- [Instructions for the task] Nothing more is wanted than an exact repeat of the data below.

** Opening Extracted records block **

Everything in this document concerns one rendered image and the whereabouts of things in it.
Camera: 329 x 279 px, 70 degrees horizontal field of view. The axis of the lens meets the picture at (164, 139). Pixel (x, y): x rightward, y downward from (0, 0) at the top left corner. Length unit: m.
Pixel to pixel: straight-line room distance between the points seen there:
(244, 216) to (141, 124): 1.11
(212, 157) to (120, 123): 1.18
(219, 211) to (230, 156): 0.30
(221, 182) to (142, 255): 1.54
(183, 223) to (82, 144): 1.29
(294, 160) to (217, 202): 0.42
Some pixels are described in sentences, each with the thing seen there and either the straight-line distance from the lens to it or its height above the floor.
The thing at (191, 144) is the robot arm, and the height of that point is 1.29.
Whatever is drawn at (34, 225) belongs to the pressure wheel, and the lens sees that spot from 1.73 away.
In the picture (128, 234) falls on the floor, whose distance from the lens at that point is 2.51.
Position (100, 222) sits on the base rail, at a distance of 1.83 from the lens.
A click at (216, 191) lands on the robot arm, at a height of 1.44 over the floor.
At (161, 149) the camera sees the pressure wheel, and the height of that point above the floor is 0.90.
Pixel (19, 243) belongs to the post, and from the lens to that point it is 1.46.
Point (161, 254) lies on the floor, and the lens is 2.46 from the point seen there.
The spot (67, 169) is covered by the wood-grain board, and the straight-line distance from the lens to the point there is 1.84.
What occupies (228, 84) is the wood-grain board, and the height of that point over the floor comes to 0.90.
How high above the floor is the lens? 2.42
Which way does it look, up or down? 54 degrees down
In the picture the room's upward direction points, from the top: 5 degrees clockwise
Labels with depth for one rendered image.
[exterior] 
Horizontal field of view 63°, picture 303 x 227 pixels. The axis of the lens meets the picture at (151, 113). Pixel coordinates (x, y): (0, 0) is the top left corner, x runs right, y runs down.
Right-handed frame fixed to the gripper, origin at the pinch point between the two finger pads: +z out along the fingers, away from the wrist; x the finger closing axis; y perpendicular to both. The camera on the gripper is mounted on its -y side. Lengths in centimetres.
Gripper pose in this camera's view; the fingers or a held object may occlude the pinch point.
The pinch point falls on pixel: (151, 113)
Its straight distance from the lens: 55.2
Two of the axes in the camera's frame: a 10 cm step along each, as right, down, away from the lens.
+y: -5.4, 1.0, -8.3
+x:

** Closing Extracted records block **

- [Response to this exercise]
Everything in this document concerns one rendered image and the whereabouts of things in it.
Camera: 329 x 279 px, 70 degrees horizontal field of view. The axis of the lens meets the picture at (164, 139). Pixel (x, y): x rightward, y downward from (0, 0) at the top left corner. Length unit: m.
Pixel to pixel: straight-line room distance between the points seen there:
(244, 216) to (141, 124): 1.11
(212, 157) to (120, 123): 1.18
(219, 211) to (230, 156): 0.30
(221, 182) to (142, 255): 1.54
(183, 223) to (82, 144): 1.29
(294, 160) to (217, 202): 0.42
Some pixels are described in sentences, each with the thing seen there and either the straight-line distance from the lens to it or its height above the floor.
The thing at (191, 144) is the robot arm, and the height of that point is 1.29.
Whatever is drawn at (34, 225) belongs to the pressure wheel, and the lens sees that spot from 1.73 away.
In the picture (128, 234) falls on the floor, whose distance from the lens at that point is 2.51.
Position (100, 222) sits on the base rail, at a distance of 1.83 from the lens.
A click at (216, 191) lands on the robot arm, at a height of 1.44 over the floor.
At (161, 149) the camera sees the pressure wheel, and the height of that point above the floor is 0.90.
Pixel (19, 243) belongs to the post, and from the lens to that point it is 1.46.
Point (161, 254) lies on the floor, and the lens is 2.46 from the point seen there.
The spot (67, 169) is covered by the wood-grain board, and the straight-line distance from the lens to the point there is 1.84.
What occupies (228, 84) is the wood-grain board, and the height of that point over the floor comes to 0.90.
How high above the floor is the lens? 2.42
Which way does it look, up or down? 54 degrees down
In the picture the room's upward direction points, from the top: 5 degrees clockwise
Labels with depth for one rendered image.
[exterior] 
Horizontal field of view 63°, picture 303 x 227 pixels. The axis of the lens meets the picture at (151, 113). Pixel coordinates (x, y): (0, 0) is the top left corner, x runs right, y runs down.
Right-handed frame fixed to the gripper, origin at the pinch point between the two finger pads: +z out along the fingers, away from the wrist; x the finger closing axis; y perpendicular to both. The camera on the gripper is mounted on its -y side. Lengths in centimetres.
Gripper pose in this camera's view; the fingers or a held object may occlude the pinch point.
The pinch point falls on pixel: (151, 113)
Its straight distance from the lens: 55.2
Two of the axes in the camera's frame: a 10 cm step along each, as right, down, away from the lens.
+y: -5.4, 1.0, -8.3
+x:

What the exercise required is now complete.